START Given data

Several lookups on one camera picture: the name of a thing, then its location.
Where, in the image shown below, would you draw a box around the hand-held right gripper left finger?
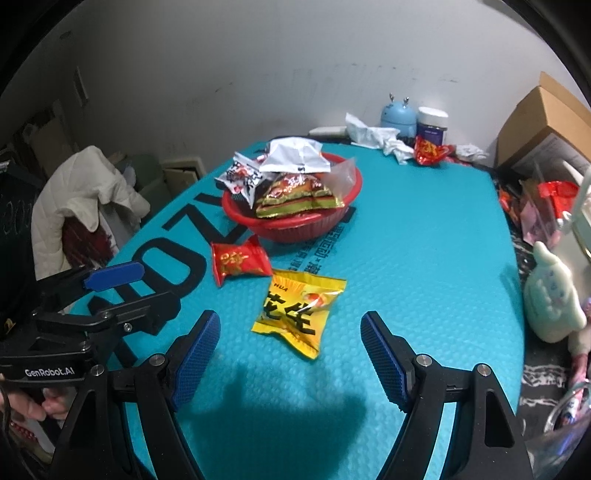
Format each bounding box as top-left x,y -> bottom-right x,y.
50,310 -> 222,480

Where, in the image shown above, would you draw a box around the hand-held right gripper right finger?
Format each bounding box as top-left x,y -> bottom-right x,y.
359,310 -> 536,480

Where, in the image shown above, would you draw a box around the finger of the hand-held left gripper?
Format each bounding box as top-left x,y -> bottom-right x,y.
34,261 -> 145,310
32,291 -> 181,344

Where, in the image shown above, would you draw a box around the yellow snack packet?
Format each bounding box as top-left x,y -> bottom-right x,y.
252,270 -> 348,360

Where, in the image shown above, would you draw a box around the small red yellow-print packet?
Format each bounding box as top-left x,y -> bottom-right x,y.
211,235 -> 274,288

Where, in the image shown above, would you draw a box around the small cartoon print packet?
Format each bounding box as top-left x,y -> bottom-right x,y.
217,154 -> 265,208

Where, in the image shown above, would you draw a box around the red plastic mesh basket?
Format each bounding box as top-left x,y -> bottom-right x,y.
222,152 -> 364,244

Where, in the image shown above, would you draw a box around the green red snack packet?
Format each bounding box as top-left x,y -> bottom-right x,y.
255,174 -> 345,219

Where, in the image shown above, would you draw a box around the clear plastic snack packet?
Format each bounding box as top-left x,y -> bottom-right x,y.
322,157 -> 359,204

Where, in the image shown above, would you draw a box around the white snack packet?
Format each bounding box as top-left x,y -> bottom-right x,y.
260,137 -> 332,175

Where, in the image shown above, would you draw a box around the person's left hand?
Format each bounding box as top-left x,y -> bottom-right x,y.
0,385 -> 71,423

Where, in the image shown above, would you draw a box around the red patterned cloth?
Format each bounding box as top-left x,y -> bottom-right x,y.
62,217 -> 117,269

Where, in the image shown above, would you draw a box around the white quilted jacket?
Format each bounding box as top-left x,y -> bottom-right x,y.
31,145 -> 151,282

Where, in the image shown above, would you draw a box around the grey green cloth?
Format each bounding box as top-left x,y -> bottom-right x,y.
131,154 -> 165,204

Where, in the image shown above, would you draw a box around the teal bubble mat black letters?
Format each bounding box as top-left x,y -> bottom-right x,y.
69,141 -> 527,480

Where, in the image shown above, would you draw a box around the wooden framed board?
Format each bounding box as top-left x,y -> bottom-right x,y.
161,157 -> 207,198

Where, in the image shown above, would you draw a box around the white cartoon water bottle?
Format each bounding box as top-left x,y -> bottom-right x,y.
526,166 -> 591,344

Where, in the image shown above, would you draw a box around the clear plastic bag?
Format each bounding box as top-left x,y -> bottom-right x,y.
526,383 -> 591,480

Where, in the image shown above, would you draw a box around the red packet yellow pattern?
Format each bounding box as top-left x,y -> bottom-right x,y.
414,136 -> 455,166

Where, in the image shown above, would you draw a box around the small white crumpled tissue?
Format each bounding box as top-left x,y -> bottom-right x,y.
455,144 -> 489,161

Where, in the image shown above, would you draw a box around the large white crumpled tissue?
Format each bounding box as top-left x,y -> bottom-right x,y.
345,113 -> 415,164

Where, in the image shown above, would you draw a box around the red gift packet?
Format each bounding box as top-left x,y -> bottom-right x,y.
538,181 -> 579,220

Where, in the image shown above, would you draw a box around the dark jar white lid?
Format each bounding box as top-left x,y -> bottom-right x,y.
417,107 -> 450,144

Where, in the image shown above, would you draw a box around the blue deer humidifier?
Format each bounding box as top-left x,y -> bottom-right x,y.
381,93 -> 415,138

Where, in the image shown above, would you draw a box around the cardboard box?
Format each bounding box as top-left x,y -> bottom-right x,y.
496,71 -> 591,172

END Given data

**Instructions for the task**. A single number is the whole answer here: the number of lines in the data that include "small".

**Result of this task**. 3